■ Given data ■
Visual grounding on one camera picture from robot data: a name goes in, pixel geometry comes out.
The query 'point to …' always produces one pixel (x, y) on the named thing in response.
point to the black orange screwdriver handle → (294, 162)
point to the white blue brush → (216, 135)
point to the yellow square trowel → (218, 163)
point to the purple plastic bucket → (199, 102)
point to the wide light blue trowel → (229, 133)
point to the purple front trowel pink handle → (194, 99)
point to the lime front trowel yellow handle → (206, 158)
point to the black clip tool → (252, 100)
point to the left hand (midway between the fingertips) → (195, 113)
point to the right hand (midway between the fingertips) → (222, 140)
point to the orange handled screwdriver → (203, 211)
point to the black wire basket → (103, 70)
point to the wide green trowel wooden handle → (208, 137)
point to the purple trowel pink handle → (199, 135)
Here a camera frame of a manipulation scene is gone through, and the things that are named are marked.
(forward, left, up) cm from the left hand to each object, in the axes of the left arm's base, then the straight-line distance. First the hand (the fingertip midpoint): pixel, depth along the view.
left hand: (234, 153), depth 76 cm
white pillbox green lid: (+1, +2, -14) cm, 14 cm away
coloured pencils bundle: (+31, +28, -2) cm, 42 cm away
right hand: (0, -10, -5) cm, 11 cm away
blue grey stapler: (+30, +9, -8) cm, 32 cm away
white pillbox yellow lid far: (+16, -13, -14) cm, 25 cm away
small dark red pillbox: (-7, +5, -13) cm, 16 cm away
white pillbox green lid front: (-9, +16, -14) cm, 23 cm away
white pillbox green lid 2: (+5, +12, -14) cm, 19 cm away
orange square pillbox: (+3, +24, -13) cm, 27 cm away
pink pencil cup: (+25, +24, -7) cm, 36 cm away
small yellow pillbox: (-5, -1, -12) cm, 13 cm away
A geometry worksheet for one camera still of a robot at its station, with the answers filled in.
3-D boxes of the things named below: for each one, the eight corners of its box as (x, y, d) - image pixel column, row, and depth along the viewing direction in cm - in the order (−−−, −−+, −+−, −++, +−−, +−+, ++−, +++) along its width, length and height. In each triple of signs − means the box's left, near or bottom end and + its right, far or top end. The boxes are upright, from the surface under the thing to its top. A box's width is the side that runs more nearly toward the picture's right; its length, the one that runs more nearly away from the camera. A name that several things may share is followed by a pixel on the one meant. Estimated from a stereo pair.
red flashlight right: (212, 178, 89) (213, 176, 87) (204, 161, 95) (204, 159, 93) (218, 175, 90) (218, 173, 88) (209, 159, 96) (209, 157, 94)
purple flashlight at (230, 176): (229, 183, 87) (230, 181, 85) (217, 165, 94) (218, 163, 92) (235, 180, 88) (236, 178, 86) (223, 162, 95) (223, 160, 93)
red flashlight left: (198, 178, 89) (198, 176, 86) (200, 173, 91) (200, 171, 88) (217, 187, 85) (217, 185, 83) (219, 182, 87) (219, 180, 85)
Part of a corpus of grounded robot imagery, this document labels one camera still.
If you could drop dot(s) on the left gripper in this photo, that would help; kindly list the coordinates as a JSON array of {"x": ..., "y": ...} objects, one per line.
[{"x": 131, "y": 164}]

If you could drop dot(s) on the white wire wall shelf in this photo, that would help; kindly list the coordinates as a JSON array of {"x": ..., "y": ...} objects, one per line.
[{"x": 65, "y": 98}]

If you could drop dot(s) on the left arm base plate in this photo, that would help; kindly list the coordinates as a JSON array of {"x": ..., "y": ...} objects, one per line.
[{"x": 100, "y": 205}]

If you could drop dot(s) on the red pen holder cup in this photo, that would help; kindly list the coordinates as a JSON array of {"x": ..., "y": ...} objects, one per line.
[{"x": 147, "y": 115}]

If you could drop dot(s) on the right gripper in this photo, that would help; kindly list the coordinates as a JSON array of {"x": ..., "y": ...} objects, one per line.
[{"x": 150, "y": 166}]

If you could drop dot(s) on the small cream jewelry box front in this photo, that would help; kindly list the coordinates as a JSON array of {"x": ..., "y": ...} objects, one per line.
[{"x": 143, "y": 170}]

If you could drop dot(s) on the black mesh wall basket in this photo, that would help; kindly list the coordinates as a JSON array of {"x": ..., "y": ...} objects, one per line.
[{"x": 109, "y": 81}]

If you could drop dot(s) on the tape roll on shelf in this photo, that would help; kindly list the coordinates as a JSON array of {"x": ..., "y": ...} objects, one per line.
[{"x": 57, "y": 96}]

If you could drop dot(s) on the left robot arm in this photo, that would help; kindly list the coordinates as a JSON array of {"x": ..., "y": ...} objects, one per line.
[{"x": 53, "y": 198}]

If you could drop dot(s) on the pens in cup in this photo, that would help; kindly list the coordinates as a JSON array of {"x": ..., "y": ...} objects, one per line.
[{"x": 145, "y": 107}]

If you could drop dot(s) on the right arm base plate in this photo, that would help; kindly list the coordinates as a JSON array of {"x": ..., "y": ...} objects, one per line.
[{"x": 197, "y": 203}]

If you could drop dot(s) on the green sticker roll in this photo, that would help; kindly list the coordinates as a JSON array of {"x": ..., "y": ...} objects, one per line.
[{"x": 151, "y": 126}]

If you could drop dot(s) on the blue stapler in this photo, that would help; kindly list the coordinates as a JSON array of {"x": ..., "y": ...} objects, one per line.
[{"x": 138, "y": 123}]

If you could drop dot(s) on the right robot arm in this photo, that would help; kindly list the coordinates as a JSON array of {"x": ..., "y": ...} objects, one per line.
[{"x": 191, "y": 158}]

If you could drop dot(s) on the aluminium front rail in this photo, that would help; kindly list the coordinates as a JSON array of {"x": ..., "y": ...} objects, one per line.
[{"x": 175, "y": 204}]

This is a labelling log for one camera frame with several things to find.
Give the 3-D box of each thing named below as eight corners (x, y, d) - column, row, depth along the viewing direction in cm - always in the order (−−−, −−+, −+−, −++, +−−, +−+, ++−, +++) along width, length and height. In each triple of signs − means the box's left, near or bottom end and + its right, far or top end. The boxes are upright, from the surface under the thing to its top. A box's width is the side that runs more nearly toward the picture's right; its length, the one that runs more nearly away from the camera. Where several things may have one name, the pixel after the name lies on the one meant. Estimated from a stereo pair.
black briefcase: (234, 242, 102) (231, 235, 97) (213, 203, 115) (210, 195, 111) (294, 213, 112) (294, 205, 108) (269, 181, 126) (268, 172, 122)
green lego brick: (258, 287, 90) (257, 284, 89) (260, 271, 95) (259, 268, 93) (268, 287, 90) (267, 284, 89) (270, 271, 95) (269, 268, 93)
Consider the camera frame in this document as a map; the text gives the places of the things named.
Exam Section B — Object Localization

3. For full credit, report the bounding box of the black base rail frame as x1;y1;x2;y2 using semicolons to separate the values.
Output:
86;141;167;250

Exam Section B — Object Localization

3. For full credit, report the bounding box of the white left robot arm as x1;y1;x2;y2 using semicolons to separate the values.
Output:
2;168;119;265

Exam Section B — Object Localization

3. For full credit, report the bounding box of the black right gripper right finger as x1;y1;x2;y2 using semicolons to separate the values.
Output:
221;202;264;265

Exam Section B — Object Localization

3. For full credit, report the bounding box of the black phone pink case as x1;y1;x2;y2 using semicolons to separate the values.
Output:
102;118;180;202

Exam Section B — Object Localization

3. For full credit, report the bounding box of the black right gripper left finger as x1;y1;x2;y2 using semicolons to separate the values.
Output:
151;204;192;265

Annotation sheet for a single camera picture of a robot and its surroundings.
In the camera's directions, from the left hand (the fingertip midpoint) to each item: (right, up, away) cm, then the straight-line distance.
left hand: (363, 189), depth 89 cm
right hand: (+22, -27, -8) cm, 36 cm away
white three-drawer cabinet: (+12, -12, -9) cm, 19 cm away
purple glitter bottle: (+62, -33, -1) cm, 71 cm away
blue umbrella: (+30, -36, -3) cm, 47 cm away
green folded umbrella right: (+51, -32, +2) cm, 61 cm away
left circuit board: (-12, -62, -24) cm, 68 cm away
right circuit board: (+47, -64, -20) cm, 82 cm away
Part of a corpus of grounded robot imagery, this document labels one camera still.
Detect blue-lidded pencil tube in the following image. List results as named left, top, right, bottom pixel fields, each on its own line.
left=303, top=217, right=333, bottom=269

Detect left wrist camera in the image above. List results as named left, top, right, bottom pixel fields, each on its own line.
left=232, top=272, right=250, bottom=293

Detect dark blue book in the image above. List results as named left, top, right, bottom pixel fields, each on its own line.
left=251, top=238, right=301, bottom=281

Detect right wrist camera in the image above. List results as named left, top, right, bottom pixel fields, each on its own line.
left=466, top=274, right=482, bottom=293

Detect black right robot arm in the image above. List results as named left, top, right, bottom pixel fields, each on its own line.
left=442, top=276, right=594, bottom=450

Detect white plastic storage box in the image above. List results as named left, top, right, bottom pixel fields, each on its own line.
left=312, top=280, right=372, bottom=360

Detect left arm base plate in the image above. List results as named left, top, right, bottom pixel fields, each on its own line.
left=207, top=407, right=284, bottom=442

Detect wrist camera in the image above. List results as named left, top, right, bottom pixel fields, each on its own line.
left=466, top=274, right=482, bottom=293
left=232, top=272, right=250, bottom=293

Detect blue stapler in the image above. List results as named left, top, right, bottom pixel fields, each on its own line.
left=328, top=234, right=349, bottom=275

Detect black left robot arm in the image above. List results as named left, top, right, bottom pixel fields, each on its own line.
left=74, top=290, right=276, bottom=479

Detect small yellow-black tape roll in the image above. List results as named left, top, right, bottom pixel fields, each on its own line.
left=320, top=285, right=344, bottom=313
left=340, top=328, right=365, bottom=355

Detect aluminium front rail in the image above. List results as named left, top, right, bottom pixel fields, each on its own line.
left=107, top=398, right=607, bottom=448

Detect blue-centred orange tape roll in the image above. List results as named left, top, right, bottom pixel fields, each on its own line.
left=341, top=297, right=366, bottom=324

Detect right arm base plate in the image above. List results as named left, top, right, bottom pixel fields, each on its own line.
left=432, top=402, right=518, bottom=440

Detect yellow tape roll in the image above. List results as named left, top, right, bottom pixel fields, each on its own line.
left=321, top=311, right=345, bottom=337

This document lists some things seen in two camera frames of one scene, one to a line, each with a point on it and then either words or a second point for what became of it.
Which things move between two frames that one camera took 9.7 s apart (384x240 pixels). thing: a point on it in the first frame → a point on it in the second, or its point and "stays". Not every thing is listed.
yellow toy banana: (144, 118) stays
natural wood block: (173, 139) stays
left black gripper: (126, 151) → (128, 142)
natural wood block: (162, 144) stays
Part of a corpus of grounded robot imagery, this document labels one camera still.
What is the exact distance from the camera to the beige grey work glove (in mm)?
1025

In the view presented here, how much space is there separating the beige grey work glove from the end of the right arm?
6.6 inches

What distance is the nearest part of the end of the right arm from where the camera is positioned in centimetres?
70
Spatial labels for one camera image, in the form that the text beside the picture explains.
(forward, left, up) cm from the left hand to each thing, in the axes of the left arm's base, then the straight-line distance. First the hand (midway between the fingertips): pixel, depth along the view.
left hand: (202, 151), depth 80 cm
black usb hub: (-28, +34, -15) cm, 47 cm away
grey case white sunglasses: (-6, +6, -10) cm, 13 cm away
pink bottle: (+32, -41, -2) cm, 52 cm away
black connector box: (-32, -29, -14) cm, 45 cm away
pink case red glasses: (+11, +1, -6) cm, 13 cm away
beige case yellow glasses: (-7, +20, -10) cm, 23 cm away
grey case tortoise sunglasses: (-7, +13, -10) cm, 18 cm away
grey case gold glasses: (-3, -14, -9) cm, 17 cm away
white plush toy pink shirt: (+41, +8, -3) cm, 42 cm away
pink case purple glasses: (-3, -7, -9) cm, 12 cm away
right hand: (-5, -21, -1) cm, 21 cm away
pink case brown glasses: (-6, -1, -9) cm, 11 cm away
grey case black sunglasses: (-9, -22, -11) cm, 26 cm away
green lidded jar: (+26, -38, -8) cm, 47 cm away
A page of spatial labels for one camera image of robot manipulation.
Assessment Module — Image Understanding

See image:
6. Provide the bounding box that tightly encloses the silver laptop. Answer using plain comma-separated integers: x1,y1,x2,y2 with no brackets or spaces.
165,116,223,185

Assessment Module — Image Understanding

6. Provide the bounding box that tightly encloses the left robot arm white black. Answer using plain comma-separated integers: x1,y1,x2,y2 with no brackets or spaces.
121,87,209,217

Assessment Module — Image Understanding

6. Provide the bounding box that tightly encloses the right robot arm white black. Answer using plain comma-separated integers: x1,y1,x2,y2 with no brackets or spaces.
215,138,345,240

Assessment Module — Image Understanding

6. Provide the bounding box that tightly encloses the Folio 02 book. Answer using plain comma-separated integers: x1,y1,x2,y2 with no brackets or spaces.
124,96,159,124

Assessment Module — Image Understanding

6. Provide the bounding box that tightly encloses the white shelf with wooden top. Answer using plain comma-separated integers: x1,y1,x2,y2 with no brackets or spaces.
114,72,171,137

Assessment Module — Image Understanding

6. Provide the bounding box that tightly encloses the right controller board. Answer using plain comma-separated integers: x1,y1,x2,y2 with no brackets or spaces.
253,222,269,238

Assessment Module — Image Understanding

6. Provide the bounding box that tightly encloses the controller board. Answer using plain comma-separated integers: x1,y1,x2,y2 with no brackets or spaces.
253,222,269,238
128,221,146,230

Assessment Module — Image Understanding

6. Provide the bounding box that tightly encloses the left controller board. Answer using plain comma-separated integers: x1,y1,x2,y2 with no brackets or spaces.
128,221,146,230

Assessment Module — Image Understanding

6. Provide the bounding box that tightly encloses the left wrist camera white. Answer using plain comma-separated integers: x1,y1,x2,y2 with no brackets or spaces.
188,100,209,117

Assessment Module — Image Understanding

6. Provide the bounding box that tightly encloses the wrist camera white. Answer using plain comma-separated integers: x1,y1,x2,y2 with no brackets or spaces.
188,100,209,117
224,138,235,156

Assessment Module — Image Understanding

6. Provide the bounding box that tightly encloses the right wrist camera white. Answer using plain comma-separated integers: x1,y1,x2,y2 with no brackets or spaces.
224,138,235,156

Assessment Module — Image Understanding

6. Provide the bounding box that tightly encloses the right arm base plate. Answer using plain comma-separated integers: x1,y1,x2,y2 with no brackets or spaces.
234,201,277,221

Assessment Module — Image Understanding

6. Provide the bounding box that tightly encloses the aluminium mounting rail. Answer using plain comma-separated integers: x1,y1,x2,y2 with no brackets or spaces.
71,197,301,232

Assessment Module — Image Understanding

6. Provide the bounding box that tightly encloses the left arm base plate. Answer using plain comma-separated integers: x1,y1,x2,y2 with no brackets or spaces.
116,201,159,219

■ Exercise description ■
From the records above, reproduce exactly the lines from the one with "Detect blue-centred orange" to the one with "natural wood block: (162, 144) stays", both included, and no others.

■ Answer to the exercise ■
Detect blue-centred orange tape roll in the image above. List results as named left, top, right, bottom pixel fields, each on its own line.
left=341, top=297, right=366, bottom=324

Detect right arm base plate in the image above. List results as named left, top, right, bottom pixel fields, each on its own line.
left=432, top=402, right=518, bottom=440

Detect yellow tape roll in the image above. List results as named left, top, right, bottom pixel fields, each on its own line.
left=321, top=311, right=345, bottom=337

This document lists some things seen in two camera frames of one scene, one to a line, each with a point on it and then either words or a second point for what became of it.
Which things move between two frames that one camera took 9.7 s apart (384x240 pixels). thing: a point on it in the first frame → a point on it in the second, or its point and "stays". Not every thing is listed.
yellow toy banana: (144, 118) stays
natural wood block: (173, 139) stays
left black gripper: (126, 151) → (128, 142)
natural wood block: (162, 144) stays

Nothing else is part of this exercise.